◆ Required action: Count up the lines in the following listing that hold the word "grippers", then give only that count.

◆ Data section:
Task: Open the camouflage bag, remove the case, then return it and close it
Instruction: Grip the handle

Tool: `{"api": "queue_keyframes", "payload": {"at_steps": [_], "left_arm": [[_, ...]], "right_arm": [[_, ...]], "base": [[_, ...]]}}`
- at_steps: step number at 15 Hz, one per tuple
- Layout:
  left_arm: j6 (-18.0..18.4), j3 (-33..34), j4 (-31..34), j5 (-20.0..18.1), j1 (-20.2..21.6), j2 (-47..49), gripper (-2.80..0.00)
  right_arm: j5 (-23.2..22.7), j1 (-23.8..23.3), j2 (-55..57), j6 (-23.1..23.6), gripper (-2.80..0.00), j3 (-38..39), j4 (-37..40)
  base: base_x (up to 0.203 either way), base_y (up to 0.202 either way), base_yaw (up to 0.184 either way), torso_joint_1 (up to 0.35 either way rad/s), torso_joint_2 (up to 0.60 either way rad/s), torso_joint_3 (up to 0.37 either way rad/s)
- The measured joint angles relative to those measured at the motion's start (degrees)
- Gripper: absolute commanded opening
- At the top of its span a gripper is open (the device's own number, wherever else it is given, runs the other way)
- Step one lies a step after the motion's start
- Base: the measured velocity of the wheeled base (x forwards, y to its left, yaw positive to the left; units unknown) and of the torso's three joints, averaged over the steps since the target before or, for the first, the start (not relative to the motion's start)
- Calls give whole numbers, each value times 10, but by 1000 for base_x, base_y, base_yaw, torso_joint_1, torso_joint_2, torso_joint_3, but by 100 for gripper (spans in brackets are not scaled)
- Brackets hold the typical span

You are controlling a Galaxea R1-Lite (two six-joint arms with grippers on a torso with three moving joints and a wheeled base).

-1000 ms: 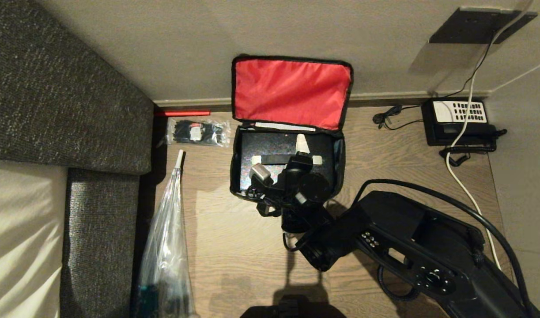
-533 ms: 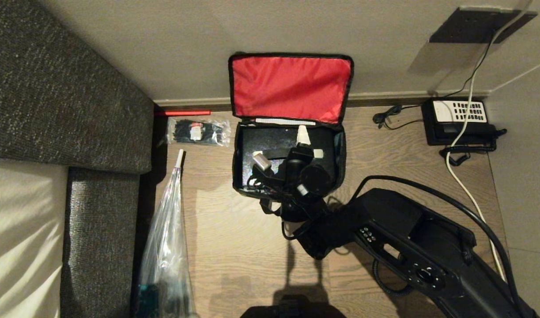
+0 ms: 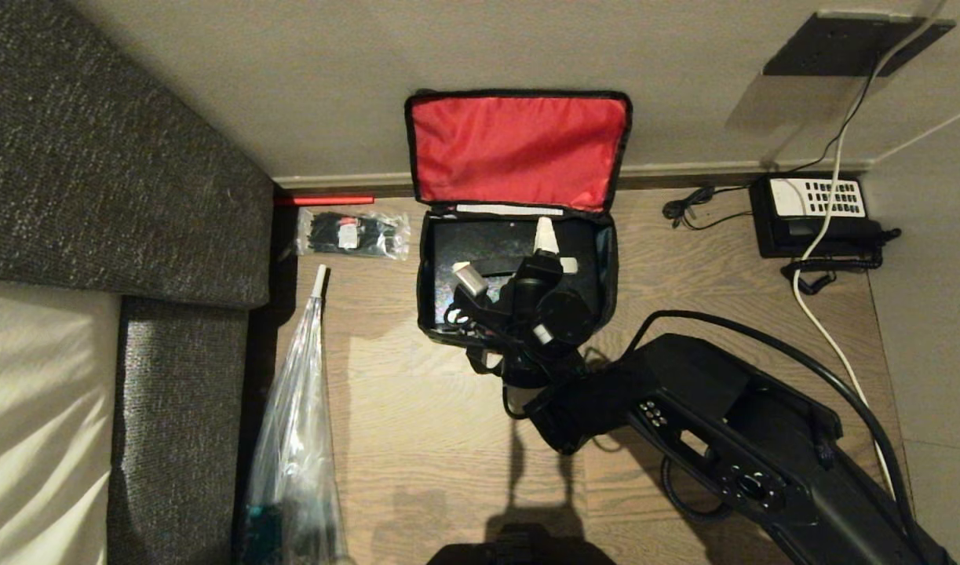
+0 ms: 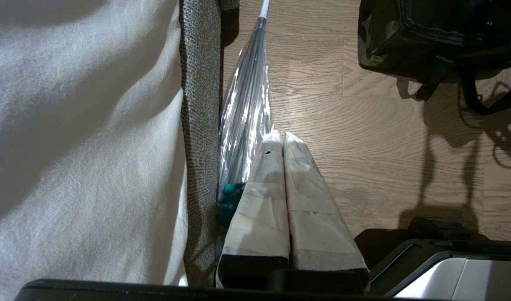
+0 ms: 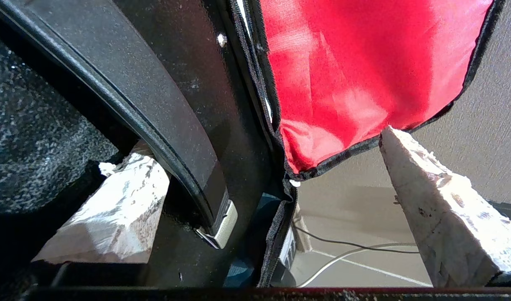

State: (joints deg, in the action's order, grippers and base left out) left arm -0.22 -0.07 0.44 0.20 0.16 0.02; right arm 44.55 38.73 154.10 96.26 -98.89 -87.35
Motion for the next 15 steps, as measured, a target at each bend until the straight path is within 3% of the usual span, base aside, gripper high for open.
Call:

◆ Result of this exercise: 2